General Motors is now making its first electric vehicle capable of traveling more than 200 miles on a single charge.
Company officials said that production of the 2017 Chevrolet Bolt officially began late last week at its plant in suburban Detroit.
The next edition of the Bolt, as previously announced, features a range of 238 miles and will cost about $37,500 before a $7,500 federal tax credit for electric vehicles is factored in.
The hatchback will initially go on sale in California and Oregon in coming weeks before expanding to the rest of the country next year, according to the Associated Press.
Currently, electric vehicles with 200-mile ranges belong almost exclusively to Tesla Motors.
The Bolt is the first such vehicle to target the mass market, but it's unlikely to be alone for long. Tesla expects to debut its mass-market Model 3 sedan — at a starting cost of about $35,000 before government incentives — next year.
Analysts also noted that despite its lower price, the Bolt remains unlikely to dramatically shift the U.S. market toward electric vehicles as gas prices remain relatively low. Forecasters predict nearly 30,000 Bolts will be sold in its first year; about 235,000 electric vehicles are currently on the nation's roads.
GM officials, however, touted the vehicle as the first economical plug-in electric that won't make commuters nervous about running out of power on their way to work and back.
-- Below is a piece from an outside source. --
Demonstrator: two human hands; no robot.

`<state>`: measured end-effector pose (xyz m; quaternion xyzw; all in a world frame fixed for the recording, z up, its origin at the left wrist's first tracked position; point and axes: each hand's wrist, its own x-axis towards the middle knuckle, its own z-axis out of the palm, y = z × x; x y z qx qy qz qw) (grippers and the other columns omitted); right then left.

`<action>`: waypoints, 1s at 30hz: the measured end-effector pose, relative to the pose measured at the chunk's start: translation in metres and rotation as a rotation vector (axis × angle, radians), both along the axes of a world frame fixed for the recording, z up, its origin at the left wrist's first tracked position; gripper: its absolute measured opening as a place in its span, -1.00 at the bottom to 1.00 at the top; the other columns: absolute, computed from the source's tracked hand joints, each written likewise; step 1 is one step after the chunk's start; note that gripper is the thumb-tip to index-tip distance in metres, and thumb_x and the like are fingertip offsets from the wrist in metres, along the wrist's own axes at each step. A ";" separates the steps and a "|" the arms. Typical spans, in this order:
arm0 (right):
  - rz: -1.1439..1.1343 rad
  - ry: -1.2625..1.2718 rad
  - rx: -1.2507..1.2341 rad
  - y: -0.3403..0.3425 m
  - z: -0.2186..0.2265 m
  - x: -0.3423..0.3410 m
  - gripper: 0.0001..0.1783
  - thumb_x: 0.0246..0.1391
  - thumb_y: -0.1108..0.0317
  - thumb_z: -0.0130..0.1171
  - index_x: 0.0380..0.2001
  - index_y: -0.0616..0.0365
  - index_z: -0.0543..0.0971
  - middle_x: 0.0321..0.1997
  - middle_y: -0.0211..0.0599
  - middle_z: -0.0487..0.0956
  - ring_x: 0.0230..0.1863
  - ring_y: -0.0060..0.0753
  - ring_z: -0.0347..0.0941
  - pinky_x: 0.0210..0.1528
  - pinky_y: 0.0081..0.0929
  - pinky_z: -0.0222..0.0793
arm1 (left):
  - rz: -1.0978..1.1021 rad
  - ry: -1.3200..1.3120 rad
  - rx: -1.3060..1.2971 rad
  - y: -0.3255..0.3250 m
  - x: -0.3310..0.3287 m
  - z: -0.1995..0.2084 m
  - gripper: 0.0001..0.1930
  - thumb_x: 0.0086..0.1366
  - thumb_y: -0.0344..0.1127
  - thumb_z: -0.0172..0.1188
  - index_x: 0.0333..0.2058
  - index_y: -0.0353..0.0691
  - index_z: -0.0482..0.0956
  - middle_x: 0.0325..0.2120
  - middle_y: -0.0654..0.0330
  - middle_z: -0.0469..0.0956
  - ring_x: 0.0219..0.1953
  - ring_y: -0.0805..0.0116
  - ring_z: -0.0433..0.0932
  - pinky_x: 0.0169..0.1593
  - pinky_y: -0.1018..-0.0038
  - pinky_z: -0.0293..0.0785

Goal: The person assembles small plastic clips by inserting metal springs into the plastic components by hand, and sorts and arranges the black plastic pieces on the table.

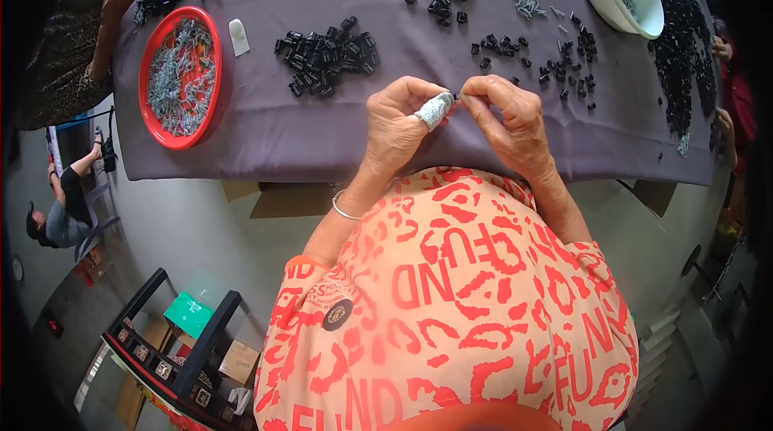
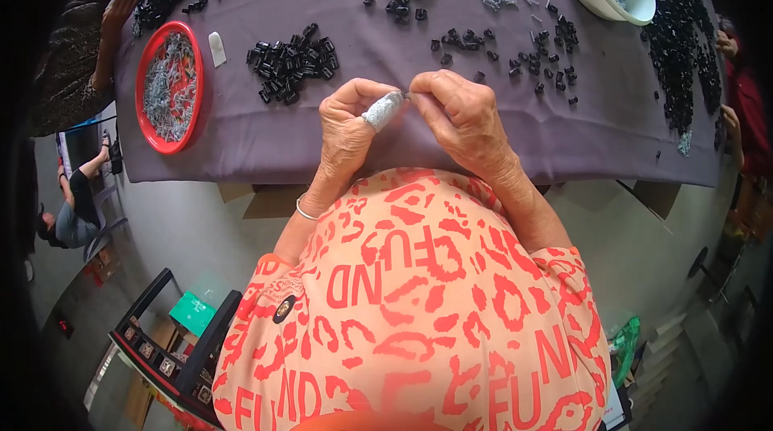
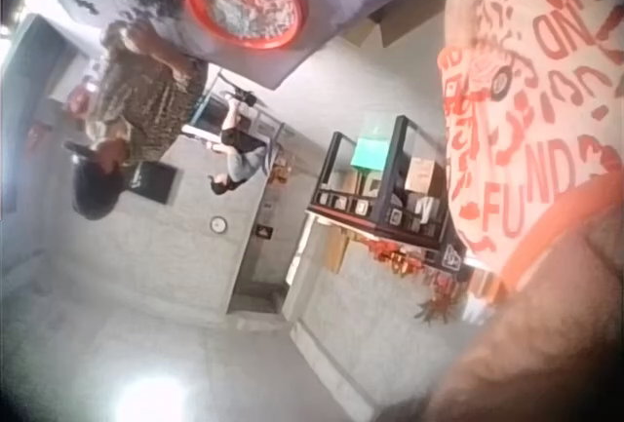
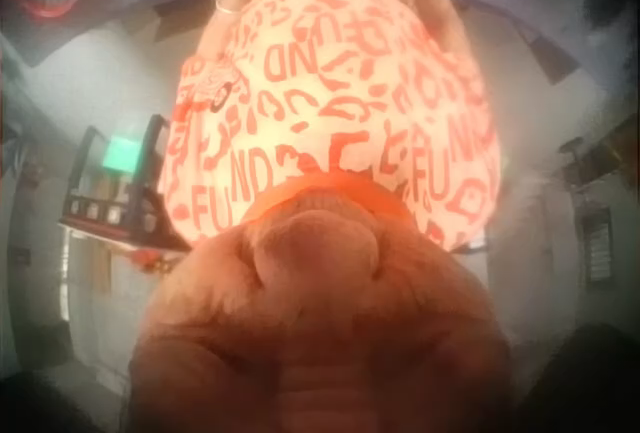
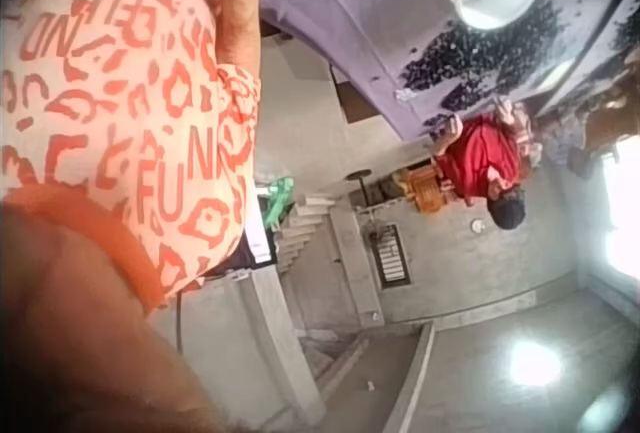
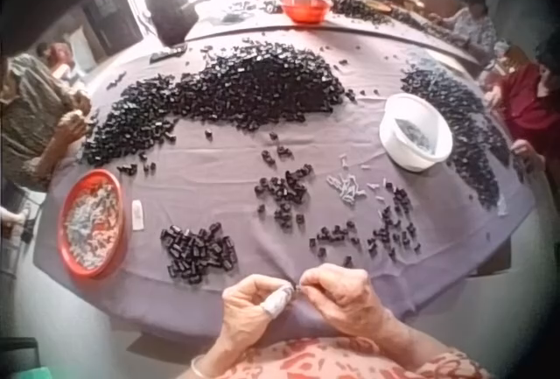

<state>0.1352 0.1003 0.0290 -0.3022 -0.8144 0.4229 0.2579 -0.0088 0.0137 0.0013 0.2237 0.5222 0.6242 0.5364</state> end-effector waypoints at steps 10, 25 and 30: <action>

The Bolt also accelerates faster than a normal car and features tight handling and a quiet ride, the AP noted.
Chevrolet, in addition, pointed out that its dealerships will be equipped to sell and, importantly, service the hatchback. Tesla, which sells directly to consumers, doesn't have service centers in every state.
"It becomes just a mainstream vehicle choice," Bolt product manager Darin Gesse told the AP.